NOW, THEREFORE, IT IS AGREED as follows:
1. Delivery of Escrow Funds.
(a) Placement Agent and the Company shall instruct Purchasers to
deliver to Escrow Agent checks made payable to the order of "Signature
Bank, as Escrow Agent for Consolidated Energy, Inc." or wire transfer to
Signature Bank, 000 Xxxxxxx Xxxxxx, Xxx Xxxx, Xxx Xxxx 00000, ABA No.
000000000 for credit to Signature Bank, as Escrow Agent for Consolidated
Energy, Inc., Account No. 1500721657, in each case, with the name, address
and social security number or taxpayer identification number of the
individual or entity making payment. In the event any Purchaser's address
and/or social security number or taxpayer identification number are not
provided to Escrow Agent by the Purchaser, then Placement Agent and/or the
Company agree to promptly provide Escrow Agent with such information in
writing. The checks or wire transfers shall be deposited into a non
interest-bearing account at Signature Bank entitled "Signature Bank, as
Escrow Agent for Consolidated Energy, Inc." (the "Escrow Account").
(b) The collected funds deposited into the Escrow Account are referred
to as the "Escrow Funds."
(c) The Escrow Agent shall have no duty or responsibility to enforce
the collection or demand payment of any funds deposited into the Escrow
Account. If, for any reason, any check deposited into the Escrow Account
shall be returned unpaid to the Escrow Agent, the sole duty of the Escrow
Agent shall be to return the check to the Purchaser and advise the Company
and Placement Agent promptly thereof.
2. Release of Escrow Funds. The Escrow Funds shall be paid by the Escrow
Agent in accordance with the following:
(a) In the event that the Company and Placement Agent advise the
Escrow Agent in writing that the Offering has been terminated (the
"Termination Notice"), the Escrow Agent shall promptly return the funds
paid by each Purchaser to said Purchaser without interest or offset.
(b) The Escrow Agent shall, upon receipt of written instructions, in
the form of Exhibit A attached hereto or in form and substance satisfactory
to the Escrow Agent, received from the Company and Placement Agent, pay the
Escrow Funds in accordance with such written instructions, such payment or
payments to be made by wire transfer within one (1) business day of receipt
of such written instructions.
(c) If by 3:00 P.M. Eastern time on the Termination Date, the Escrow
Agent has not received written instructions from the Company and Placement
Agent regarding the disbursement of the Escrow Funds, then the Escrow Agent
shall promptly return the Escrow Funds to the Purchasers without interest
or offset. The Escrow Funds returned to each Purchaser shall be free and
clear of any and all claims of the Escrow Agent.

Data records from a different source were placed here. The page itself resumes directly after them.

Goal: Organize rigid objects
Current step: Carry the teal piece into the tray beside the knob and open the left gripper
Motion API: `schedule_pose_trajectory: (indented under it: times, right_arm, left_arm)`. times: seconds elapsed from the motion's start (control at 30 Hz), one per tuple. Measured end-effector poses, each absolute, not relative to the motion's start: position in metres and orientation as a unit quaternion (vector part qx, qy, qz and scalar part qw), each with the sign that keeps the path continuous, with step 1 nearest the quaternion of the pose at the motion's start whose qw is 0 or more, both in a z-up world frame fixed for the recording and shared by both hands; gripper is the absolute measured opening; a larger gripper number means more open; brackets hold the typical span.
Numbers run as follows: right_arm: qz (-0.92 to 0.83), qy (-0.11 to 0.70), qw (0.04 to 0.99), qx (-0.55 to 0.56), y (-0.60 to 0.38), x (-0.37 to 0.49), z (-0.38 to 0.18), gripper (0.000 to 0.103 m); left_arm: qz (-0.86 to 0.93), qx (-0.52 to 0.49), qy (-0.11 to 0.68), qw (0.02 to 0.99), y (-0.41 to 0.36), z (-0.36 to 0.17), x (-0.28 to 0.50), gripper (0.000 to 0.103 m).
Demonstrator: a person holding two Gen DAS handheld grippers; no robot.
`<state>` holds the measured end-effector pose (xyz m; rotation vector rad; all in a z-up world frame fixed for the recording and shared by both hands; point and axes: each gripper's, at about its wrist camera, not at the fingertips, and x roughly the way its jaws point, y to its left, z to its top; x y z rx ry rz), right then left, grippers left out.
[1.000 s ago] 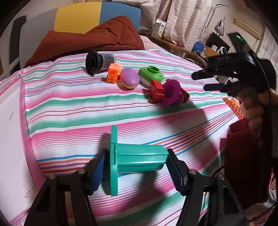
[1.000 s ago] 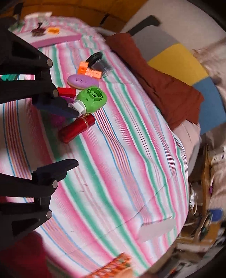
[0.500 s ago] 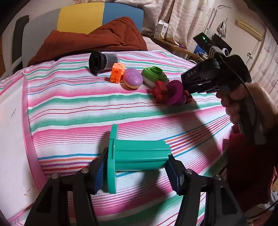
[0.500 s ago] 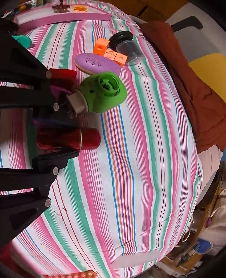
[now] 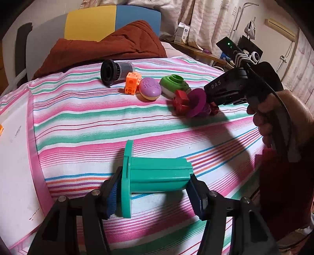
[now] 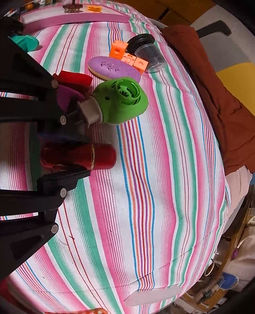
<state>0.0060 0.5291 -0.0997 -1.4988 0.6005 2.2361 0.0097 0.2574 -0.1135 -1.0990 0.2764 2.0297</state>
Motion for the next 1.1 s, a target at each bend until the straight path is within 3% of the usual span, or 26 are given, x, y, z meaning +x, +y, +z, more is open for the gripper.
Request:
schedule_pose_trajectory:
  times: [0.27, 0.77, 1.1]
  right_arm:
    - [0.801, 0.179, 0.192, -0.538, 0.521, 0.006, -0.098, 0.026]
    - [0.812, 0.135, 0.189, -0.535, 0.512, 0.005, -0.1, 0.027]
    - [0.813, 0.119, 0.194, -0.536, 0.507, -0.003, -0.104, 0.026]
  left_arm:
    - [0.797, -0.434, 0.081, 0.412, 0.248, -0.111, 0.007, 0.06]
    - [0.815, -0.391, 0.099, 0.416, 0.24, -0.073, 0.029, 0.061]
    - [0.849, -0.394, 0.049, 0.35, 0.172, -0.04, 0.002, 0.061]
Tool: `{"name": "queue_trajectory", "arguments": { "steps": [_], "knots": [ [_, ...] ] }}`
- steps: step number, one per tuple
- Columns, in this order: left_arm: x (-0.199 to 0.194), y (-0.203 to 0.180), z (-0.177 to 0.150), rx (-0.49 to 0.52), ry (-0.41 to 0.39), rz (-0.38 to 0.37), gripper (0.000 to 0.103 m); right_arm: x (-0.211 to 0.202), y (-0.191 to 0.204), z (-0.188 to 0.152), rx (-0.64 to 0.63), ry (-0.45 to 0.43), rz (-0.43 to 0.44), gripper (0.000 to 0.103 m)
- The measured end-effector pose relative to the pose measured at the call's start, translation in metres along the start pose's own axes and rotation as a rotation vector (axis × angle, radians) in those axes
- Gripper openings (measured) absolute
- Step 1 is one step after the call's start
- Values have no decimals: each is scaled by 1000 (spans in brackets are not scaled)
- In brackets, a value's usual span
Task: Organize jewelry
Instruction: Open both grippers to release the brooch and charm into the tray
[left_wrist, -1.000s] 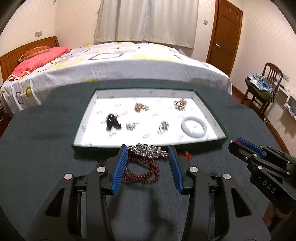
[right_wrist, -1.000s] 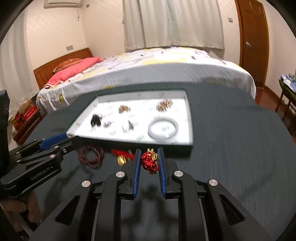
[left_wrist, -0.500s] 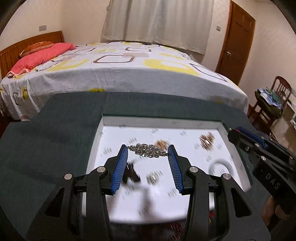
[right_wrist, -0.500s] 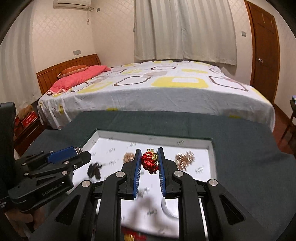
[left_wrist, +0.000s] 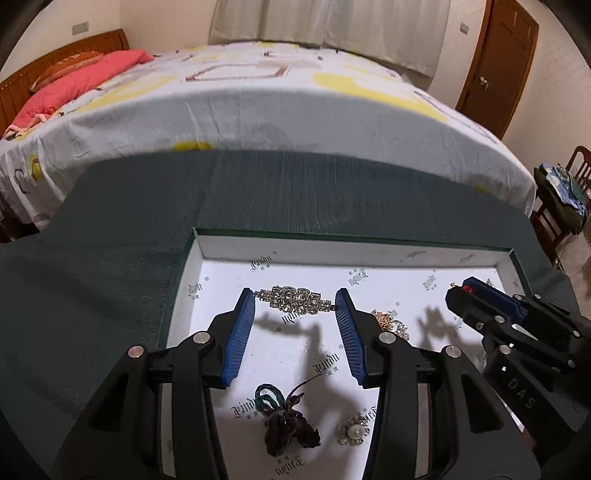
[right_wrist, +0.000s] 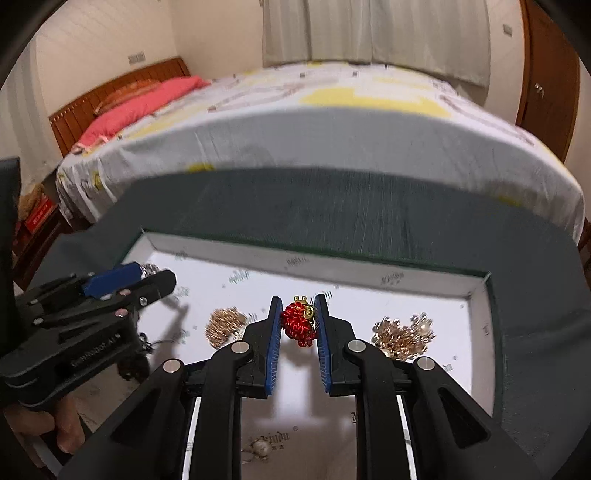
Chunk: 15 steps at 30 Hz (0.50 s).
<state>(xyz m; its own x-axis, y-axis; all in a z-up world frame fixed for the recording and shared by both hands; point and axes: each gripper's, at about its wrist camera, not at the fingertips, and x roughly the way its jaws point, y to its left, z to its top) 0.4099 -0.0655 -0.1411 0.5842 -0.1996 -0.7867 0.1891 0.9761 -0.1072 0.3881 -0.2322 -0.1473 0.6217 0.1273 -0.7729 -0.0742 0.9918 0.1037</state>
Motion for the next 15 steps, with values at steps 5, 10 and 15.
{"name": "queue_trajectory", "arguments": {
  "steps": [5, 10, 15],
  "knots": [
    [12, 0, -2, 12, 41, 6, 45, 10, -3, -3, 18, 54, 8, 19],
    [13, 0, -2, 4, 37, 7, 59, 12, -1, -4, 7, 73, 11, 38],
    [12, 0, -1, 7, 27, 8, 69, 5, -1, -3, 10, 27, -2, 53]
  ]
}}
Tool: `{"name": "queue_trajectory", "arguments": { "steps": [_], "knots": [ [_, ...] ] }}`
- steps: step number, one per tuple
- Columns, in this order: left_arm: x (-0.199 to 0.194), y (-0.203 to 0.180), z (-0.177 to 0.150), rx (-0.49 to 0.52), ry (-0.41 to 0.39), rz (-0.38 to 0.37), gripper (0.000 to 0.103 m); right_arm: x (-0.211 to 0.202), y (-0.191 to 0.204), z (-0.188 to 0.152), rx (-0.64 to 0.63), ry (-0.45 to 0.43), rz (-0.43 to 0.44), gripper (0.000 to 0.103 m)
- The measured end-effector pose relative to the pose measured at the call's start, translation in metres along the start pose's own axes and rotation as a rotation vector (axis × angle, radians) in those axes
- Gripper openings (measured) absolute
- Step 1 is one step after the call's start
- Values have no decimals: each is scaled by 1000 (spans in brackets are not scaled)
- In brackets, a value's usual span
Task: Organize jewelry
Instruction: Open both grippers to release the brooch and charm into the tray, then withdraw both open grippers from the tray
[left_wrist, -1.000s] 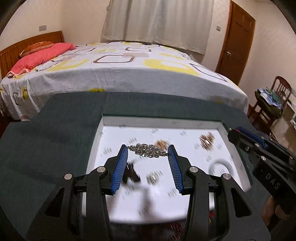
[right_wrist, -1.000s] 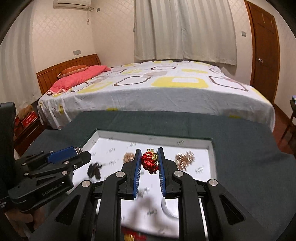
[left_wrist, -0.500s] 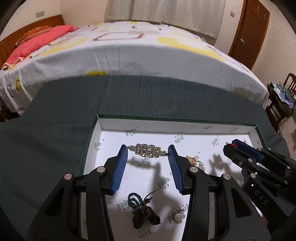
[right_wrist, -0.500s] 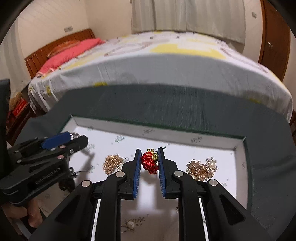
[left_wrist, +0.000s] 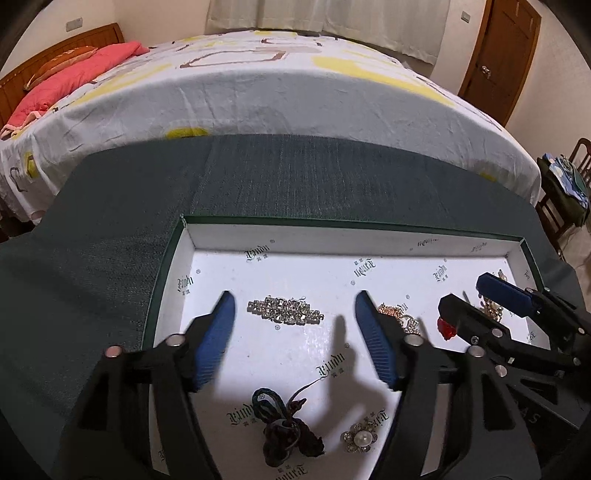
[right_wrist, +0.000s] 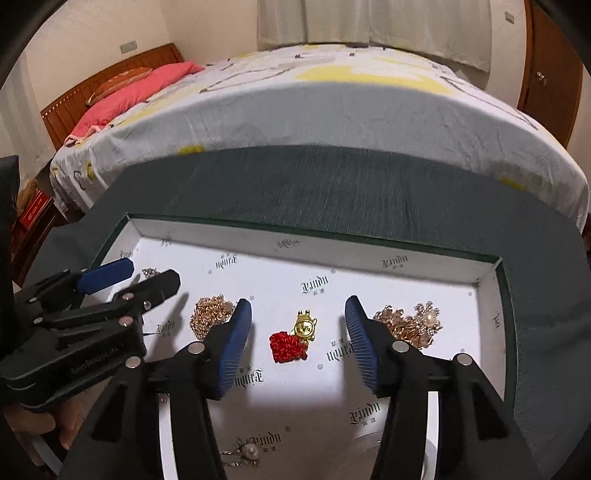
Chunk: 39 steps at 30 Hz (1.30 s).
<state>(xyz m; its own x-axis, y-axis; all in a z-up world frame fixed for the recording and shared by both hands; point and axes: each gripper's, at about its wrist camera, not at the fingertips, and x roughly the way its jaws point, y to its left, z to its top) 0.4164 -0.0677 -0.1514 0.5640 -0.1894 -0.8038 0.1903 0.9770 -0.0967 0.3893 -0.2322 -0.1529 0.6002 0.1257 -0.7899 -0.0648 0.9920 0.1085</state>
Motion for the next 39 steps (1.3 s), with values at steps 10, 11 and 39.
{"name": "queue_trajectory", "arguments": {
  "steps": [10, 11, 39],
  "knots": [
    [-11, -5, -1, 21, -59, 21, 75, -7, -6, 0, 24, -48, -21, 53],
    [-13, -6, -1, 23, -67, 24, 76, -8, -6, 0, 29, -52, -26, 56],
    [-85, -13, -23, 27, -185, 57, 84, -74, 0, -26, 17, -218, -97, 77]
  ]
}}
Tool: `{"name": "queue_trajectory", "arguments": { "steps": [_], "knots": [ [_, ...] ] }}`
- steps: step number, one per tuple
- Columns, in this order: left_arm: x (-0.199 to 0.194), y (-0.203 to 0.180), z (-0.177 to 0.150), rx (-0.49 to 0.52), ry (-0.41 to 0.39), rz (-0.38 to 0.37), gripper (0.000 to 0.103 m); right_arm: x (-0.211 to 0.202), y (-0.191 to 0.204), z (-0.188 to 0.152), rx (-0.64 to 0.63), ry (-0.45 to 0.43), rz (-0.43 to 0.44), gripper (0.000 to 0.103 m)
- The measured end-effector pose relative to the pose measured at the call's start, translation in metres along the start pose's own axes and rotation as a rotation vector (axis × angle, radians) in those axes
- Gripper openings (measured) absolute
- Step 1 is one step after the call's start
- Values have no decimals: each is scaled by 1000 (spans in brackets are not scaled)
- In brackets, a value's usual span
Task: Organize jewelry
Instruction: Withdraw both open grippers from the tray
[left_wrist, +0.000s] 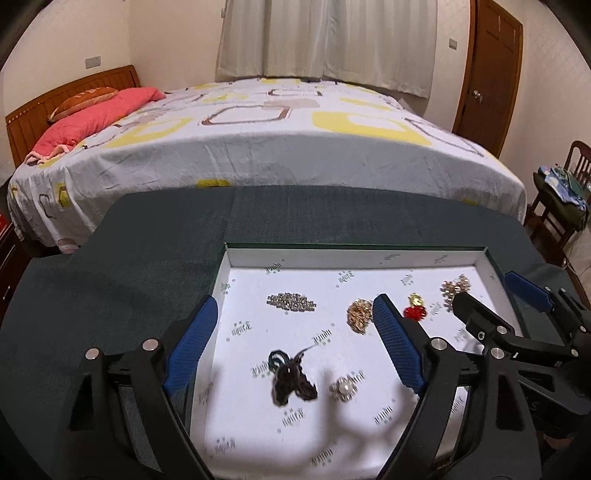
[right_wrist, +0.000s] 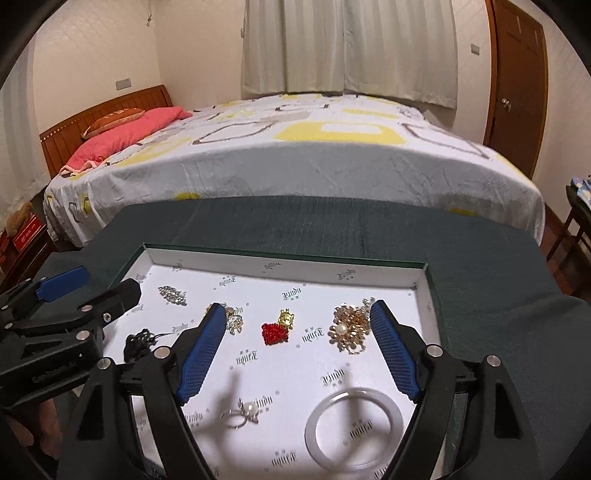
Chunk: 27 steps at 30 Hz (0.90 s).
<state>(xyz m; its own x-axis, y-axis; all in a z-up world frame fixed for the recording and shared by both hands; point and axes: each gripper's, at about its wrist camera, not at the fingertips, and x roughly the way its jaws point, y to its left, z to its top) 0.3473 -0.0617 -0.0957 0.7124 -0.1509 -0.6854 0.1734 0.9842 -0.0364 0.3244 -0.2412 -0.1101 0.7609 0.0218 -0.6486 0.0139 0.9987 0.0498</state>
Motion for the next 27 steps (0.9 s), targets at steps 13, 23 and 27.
{"name": "queue_trajectory", "arguments": {
  "steps": [13, 23, 27],
  "knots": [
    [-77, -10, -45, -20, -74, -4, 88, -76, -5, -42, 7, -74, -11, 80],
    [-96, -17, -96, -64, -27, -19, 88, -110, -16, -95, 11, -44, -16, 80],
    [-87, -22, -114, -72, 23, -25, 88, -110, -27, -116, 27, -11, -21, 80]
  ]
}}
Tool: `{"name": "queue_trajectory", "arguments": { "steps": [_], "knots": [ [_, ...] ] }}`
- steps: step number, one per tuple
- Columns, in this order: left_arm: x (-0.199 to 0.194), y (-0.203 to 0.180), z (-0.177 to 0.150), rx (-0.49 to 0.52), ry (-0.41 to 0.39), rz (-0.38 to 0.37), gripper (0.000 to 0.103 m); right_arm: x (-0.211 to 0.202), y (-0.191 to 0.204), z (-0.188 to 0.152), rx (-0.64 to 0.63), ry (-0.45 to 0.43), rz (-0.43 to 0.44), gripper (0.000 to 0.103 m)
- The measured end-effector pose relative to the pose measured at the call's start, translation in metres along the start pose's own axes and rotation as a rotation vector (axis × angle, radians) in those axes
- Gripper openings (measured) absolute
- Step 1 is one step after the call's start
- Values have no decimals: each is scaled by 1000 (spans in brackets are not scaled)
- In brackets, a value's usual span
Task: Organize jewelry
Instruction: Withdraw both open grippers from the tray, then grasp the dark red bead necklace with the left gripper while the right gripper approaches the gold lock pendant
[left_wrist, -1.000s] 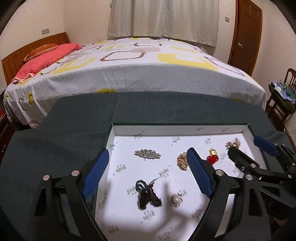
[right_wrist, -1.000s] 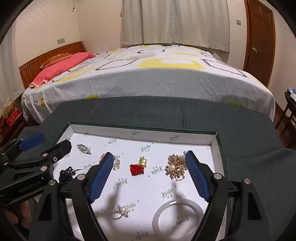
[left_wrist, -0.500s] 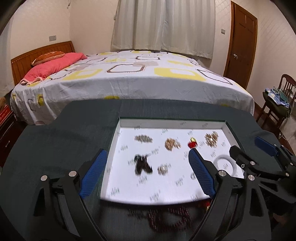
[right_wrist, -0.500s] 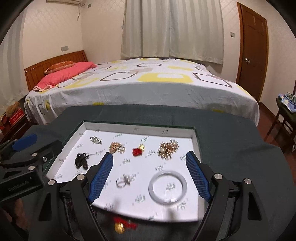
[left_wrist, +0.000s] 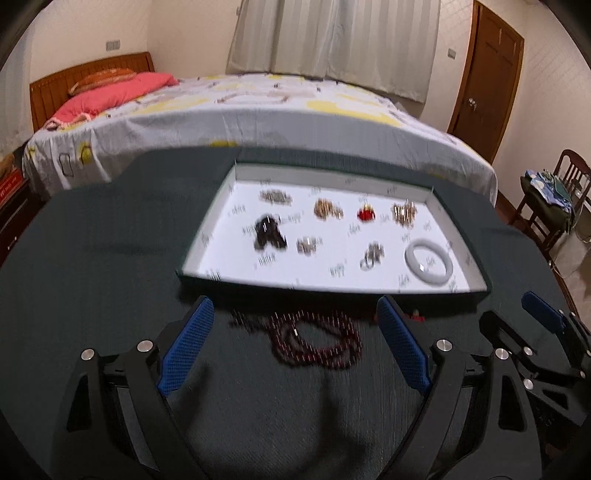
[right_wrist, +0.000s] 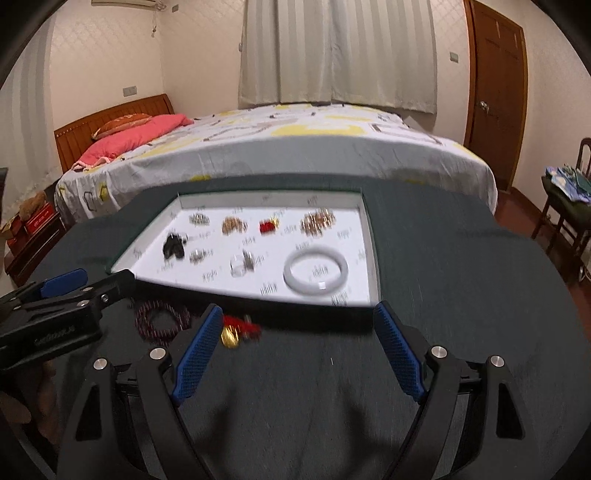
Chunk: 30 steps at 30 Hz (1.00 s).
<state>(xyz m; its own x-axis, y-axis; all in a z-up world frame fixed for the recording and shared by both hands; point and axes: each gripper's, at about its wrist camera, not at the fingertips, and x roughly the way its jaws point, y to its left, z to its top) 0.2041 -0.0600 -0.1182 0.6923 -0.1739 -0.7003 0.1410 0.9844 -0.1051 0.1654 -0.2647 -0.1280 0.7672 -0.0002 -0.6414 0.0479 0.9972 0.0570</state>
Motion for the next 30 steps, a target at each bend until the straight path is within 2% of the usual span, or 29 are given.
{"name": "queue_trajectory", "arguments": {
  "steps": [13, 22, 26, 29, 30],
  "knots": [
    [43, -19, -18, 52, 97, 8, 88, 10, -21, -23, 67, 43, -3, 80],
    [61, -10, -21, 57, 143, 73, 88, 14, -21, -26, 73, 51, 4, 80],
    [59, -4, -20, 49, 142, 40, 89, 15, -21, -27, 74, 56, 5, 80],
    [56, 0, -20, 50, 130, 26, 81, 16, -19, -27, 68, 59, 5, 80],
    [55, 1, -20, 49, 124, 21, 73, 16, -19, -27, 67, 59, 5, 80]
  ]
}}
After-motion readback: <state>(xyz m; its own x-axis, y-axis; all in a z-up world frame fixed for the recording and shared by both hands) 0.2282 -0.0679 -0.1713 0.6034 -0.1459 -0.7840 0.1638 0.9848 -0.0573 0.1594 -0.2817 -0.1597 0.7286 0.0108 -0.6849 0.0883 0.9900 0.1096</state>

(d) Following the distribution of the Escrow Funds by the Escrow Agent
in accordance with (b) of this Section 2 through the Termination Date, the
Escrow Agent shall from time to time distribute any additional Escrow
Funds, by wire transfer or bank check, in accordance with written
instructions received from the Placement Agent and the Company in the form
of Exhibit A or in form and substance satisfactory to the Escrow Agent.
(e) The Escrow Agent shall not be required to pay any uncollected
funds or any funds that are not available for withdrawal.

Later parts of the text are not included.